*Task brief*: Copy the entries below exactly. Images do not belong in the copy.

*Material for this exercise*:
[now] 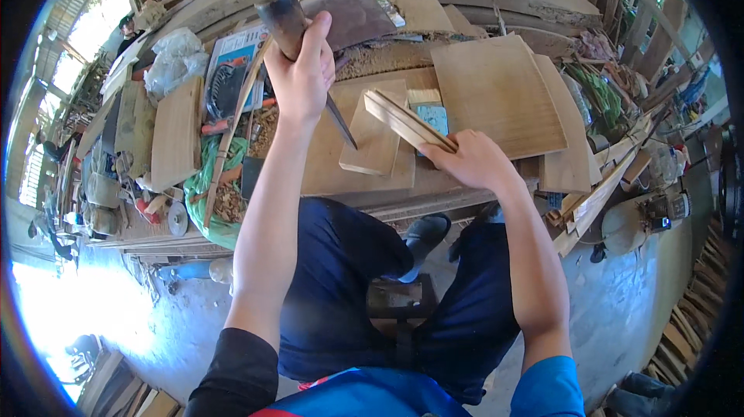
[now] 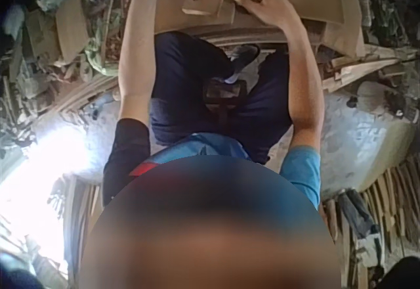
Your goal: Chiseling wood using a mallet and a chisel on a workbench in a workshop.
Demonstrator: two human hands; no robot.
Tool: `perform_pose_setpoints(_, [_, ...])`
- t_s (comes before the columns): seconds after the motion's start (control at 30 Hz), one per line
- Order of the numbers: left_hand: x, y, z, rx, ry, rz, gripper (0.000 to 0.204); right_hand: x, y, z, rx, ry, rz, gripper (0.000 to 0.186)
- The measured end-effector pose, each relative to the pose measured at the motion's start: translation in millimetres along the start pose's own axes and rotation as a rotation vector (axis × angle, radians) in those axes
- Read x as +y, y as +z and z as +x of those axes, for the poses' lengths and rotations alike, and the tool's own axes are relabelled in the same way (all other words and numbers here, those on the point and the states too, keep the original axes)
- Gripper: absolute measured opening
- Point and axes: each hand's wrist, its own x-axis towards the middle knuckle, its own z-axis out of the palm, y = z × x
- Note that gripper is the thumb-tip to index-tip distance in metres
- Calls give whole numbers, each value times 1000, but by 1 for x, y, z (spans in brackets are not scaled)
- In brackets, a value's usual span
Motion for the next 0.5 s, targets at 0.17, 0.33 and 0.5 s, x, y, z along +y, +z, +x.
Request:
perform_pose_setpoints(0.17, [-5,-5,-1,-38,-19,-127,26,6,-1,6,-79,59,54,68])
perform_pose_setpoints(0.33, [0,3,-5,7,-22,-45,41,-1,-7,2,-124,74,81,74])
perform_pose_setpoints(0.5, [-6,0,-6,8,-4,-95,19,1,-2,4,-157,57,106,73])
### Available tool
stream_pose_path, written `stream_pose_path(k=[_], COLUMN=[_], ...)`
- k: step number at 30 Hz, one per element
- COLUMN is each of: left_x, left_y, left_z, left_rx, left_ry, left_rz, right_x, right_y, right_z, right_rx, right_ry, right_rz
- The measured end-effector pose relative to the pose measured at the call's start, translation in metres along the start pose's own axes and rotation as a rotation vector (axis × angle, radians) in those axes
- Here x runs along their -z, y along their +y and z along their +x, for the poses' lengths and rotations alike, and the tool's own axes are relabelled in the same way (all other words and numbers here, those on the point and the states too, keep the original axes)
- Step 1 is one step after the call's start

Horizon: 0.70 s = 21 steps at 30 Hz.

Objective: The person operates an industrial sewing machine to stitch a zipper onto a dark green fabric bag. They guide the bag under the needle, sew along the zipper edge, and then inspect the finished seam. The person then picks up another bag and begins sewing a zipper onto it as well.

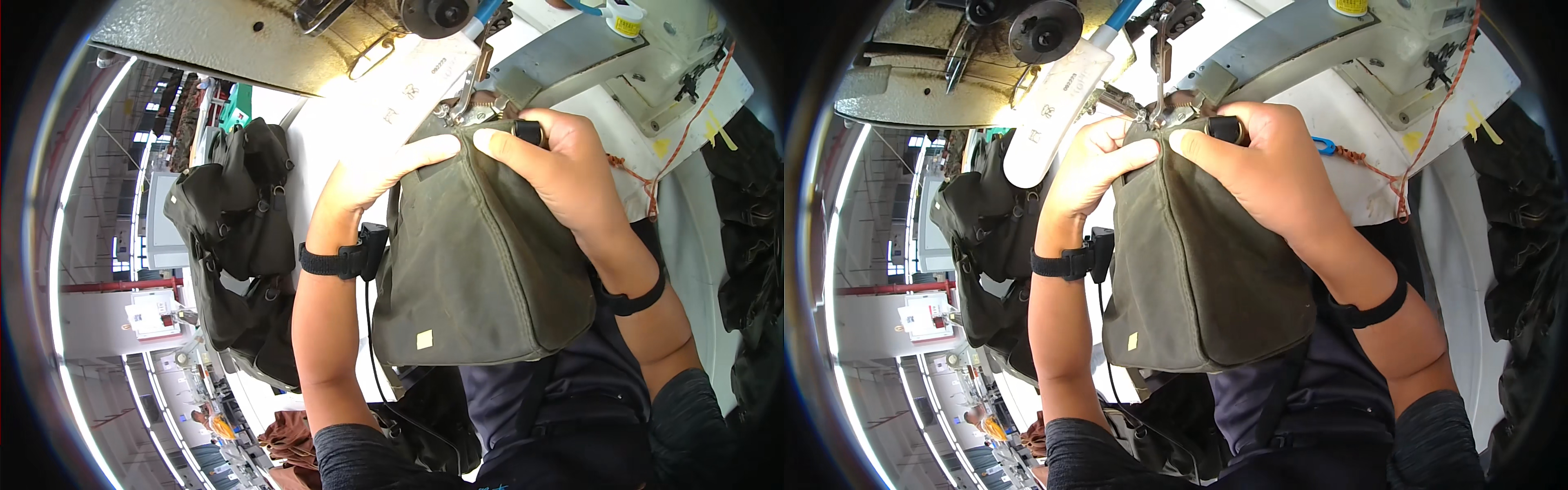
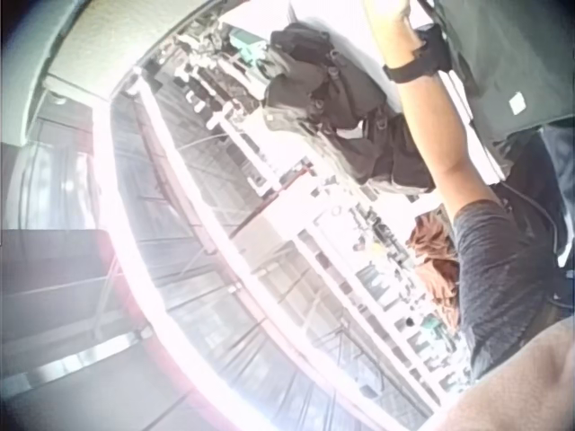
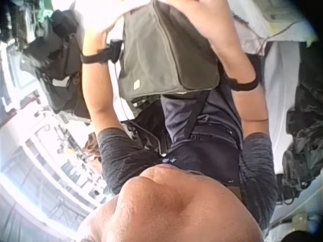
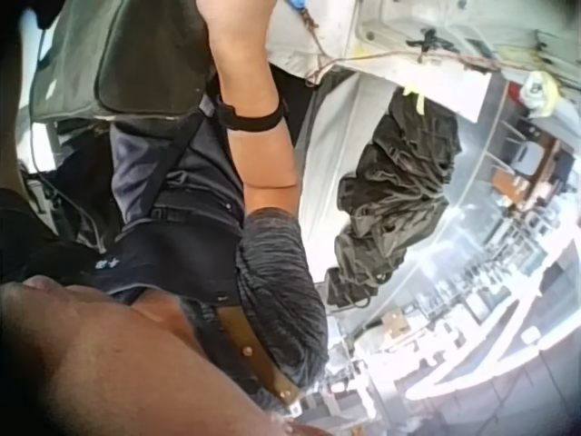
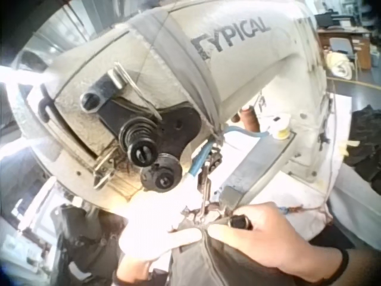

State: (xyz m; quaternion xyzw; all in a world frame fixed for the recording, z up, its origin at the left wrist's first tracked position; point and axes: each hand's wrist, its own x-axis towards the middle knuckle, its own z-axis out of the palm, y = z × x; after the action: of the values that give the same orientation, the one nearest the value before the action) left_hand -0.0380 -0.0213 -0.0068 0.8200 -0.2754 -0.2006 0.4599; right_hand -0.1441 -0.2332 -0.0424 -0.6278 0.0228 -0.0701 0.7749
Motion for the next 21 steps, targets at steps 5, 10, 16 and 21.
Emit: stream_pose_path(k=[5,10,16,21], left_x=[0.001,0.004,0.007,0.005], left_y=[0.004,0.005,0.008,0.009], left_z=[0.003,0.009,0.009,0.009], left_rx=[-0.027,-0.062,-0.078,-0.093], left_ry=[-0.012,-0.033,-0.039,-0.048], left_rz=[-0.011,-0.016,-0.019,-0.02], right_x=[-0.004,-0.007,-0.005,-0.004], right_y=[0.0,-0.002,-0.001,-0.006], right_z=[0.005,0.007,0.012,0.009], right_rx=[0.19,0.242,0.189,0.137], right_ry=[0.081,0.097,0.104,0.101], right_rz=[-0.166,-0.146,-0.243,-0.305])
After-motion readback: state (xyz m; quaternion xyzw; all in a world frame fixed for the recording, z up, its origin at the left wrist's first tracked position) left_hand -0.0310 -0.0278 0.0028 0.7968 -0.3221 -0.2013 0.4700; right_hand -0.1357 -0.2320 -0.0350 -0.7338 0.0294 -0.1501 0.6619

*Written solution*:
[now] 
[now] 
Your goal: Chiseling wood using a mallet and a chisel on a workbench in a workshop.
Demonstrator: two human hands; no robot.
Tool: `perform_pose_setpoints(_, [_, ...])`
- t_s (comes before the columns): seconds after the motion's start (control at 30 Hz), one per line
- Order of the numbers: left_hand: x, y, z, rx, ry, rz, gripper (0.000 to 0.204); right_hand: x, y, z, rx, ry, rz, gripper (0.000 to 0.186)
- The measured end-effector pose, each relative to the pose measured at the motion's start: translation in millimetres along the start pose's own axes and rotation as a rotation vector (axis × angle, radians) in those axes
- Read x as +y, y as +z and z as +x of those axes, for the poses' lengths and rotations alike, and the tool's own axes are relabelled in the same way (all other words and numbers here, those on the point and the states too, keep the original axes)
- Gripper: absolute measured opening
- Point and axes: each hand's wrist, its own x-axis towards the middle knuckle, its own z-axis out of the palm, y = z × x
- Note that gripper is the thumb-tip to index-tip distance in metres
- Calls give whole numbers, each value times 1000, but by 1 for x, y, z (spans in brackets are not scaled)
- In brackets, a value's usual span
Motion for the next 0.5 s, targets at 0.17, 0.33 and 0.5 s, x, y, z along +y, +z, +x.
Request:
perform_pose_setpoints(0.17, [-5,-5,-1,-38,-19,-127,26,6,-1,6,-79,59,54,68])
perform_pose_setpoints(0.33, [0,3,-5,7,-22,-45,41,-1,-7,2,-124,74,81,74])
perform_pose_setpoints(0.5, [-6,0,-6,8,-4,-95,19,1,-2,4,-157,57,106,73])
### Available tool
stream_pose_path, written `stream_pose_path(k=[_], COLUMN=[_], ...)`
- k: step number at 30 Hz, one per element
- COLUMN is each of: left_x, left_y, left_z, left_rx, left_ry, left_rz, right_x, right_y, right_z, right_rx, right_ry, right_rz
- The measured end-effector pose relative to the pose measured at the call's start, translation in metres along the start pose's own axes and rotation as a rotation vector (axis × angle, radians) in those axes
- Here x runs along their -z, y along their +y and z along their +x, for the poses' lengths and rotations alike, and the tool's own axes are relabelled in the same way (all other words and numbers here, those on the point and the states too, keep the original axes)
- Step 1 is one step after the call's start

Horizon: 0.70 s = 21 steps at 30 Hz.

Objective: The person operates an industrial sewing machine to stitch a zipper onto a dark green fabric bag. They guide the bag under the needle, sew along the zipper edge, and then inspect the finished seam. The person then picks up another bag and begins sewing a zipper onto it as well.


State: (xyz m; quaternion xyzw; all in a world frame fixed for the recording, z up, its origin at the left wrist's first tracked position; point and axes: each hand's wrist, its own x-axis towards the middle knuckle, its own z-axis out of the palm, y = z × x; after the action: of the values that give the same orientation, the one nearest the value before the action) left_hand -0.0380 -0.0213 -0.0068 0.8200 -0.2754 -0.2006 0.4599; right_hand -0.1441 -0.2332 -0.0424 -0.6278 0.0228 -0.0701 0.7749
Motion for the next 21 steps, targets at steps 5, 10, 16 and 21.
Emit: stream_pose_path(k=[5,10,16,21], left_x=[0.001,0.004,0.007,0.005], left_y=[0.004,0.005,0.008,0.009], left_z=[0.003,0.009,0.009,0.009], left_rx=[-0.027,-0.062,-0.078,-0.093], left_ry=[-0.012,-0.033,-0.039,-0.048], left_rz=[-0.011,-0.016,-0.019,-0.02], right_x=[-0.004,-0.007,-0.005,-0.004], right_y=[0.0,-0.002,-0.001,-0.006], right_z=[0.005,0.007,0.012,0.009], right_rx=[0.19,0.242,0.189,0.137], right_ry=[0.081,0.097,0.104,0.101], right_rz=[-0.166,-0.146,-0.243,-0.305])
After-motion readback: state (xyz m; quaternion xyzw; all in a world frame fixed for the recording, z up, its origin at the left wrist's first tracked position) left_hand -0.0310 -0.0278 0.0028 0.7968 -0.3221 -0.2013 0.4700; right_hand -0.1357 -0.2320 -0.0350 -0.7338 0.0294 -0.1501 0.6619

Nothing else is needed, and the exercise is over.